Assignment
After reading the lines below, count those that contain "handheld" and give the count alone.

/---

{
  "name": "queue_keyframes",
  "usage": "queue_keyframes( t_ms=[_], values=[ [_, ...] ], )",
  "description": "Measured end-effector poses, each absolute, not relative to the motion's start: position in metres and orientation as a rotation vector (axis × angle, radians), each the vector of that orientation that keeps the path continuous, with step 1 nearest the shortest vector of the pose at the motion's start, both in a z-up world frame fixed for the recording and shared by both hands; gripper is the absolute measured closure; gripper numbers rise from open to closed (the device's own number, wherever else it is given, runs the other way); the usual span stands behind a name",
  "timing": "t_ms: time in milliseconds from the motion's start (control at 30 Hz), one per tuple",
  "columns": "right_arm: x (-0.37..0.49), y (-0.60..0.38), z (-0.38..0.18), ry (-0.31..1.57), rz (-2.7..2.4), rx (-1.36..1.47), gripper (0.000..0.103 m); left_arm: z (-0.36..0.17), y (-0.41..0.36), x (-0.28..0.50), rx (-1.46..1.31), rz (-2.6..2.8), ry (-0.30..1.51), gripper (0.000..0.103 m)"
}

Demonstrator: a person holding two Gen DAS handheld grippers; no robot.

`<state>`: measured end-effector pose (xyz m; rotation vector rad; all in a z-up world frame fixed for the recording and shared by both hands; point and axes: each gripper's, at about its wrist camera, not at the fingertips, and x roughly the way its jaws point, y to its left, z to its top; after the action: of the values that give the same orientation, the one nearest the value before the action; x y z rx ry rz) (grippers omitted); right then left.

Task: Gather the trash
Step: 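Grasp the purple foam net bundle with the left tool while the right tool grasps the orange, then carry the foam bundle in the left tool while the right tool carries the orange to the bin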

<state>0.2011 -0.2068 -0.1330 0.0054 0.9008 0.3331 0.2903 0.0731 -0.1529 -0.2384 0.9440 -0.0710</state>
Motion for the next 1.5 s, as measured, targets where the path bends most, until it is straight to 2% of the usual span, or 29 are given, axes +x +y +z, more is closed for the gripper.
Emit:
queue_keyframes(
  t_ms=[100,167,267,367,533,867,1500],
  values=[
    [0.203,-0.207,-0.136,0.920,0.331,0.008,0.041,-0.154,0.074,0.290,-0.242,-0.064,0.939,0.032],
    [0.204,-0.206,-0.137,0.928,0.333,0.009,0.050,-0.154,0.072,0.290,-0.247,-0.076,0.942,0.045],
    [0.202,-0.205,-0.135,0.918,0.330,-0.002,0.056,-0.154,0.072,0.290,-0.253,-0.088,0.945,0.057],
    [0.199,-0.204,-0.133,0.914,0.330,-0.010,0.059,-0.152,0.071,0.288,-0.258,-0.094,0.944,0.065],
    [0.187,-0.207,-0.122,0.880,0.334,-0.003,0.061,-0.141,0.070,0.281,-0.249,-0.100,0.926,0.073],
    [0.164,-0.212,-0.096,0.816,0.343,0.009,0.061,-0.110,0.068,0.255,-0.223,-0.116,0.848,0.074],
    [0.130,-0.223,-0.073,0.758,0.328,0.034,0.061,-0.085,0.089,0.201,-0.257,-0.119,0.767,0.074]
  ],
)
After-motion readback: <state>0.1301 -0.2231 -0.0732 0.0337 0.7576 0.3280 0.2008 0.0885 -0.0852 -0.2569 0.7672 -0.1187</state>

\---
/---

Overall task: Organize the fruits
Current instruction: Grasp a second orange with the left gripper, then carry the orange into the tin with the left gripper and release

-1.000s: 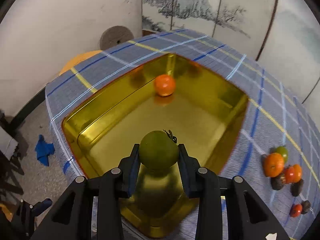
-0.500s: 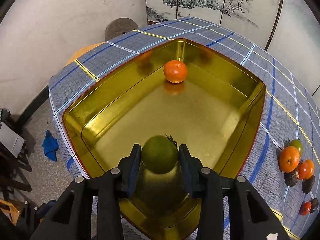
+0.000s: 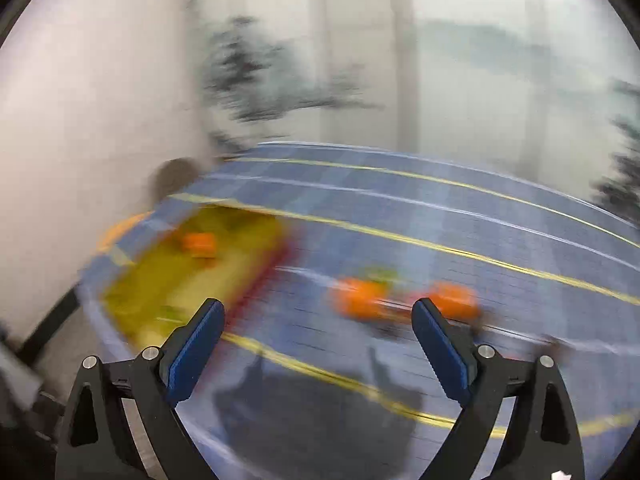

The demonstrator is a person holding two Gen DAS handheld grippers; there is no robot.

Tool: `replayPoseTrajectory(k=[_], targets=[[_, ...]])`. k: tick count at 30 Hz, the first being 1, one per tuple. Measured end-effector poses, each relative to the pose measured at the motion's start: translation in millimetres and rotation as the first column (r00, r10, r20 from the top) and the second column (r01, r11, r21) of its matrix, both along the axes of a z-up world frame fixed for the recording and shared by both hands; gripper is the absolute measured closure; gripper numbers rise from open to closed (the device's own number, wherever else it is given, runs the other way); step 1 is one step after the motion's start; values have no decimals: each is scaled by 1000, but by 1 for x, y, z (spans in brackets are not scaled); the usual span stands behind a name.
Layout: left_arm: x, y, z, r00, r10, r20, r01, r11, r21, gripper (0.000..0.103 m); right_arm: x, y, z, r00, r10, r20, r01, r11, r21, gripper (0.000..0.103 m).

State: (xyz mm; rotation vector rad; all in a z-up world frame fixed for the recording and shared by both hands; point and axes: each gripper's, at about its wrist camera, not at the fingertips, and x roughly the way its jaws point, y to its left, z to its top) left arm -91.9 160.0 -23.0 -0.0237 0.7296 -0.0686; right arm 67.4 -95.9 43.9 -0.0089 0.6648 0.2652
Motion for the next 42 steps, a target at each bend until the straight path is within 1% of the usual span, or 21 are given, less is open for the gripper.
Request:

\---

Reply to the task
2